### REQUIRED ACTION
From the listing below, pick out each line with the word "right".
===
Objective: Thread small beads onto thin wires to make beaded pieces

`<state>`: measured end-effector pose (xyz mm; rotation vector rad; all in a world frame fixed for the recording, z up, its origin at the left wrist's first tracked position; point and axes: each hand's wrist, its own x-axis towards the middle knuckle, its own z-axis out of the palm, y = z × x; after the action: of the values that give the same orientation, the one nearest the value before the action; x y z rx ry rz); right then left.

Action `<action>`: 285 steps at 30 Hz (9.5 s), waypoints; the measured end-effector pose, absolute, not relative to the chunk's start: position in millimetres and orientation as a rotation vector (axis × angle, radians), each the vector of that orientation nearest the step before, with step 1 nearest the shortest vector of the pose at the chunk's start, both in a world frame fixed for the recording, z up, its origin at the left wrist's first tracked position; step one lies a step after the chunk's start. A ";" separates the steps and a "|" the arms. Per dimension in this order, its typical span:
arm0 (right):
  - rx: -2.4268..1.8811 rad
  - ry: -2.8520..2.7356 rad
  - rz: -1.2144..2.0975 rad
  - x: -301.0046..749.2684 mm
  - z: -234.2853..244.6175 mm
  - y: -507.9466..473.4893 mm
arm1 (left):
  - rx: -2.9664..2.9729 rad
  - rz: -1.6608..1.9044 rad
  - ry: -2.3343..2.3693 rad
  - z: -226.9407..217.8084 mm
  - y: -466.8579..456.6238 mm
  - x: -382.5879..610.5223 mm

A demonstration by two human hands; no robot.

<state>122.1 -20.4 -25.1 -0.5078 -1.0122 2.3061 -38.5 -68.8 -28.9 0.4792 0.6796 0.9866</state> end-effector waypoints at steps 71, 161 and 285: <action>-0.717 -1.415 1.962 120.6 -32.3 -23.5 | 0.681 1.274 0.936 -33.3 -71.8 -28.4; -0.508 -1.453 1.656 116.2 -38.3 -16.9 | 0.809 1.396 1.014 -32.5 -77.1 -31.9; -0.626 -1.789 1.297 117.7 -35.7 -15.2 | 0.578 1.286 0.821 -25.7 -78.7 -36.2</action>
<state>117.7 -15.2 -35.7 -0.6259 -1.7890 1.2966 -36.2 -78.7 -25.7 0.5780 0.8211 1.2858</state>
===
### COMPLETED EXERCISE
`<state>`: measured end-effector pose (xyz mm; rotation vector rad; all in a world frame fixed for the recording, z up, its origin at the left wrist's first tracked position; point and axes: each hand's wrist, its own x-axis towards the middle knuckle, its own z-axis out of the palm, y = z × x; after the action: of the values that give the same orientation, the one nearest the value before the action; x y z rx ry rz); right then left.
arm0 (right):

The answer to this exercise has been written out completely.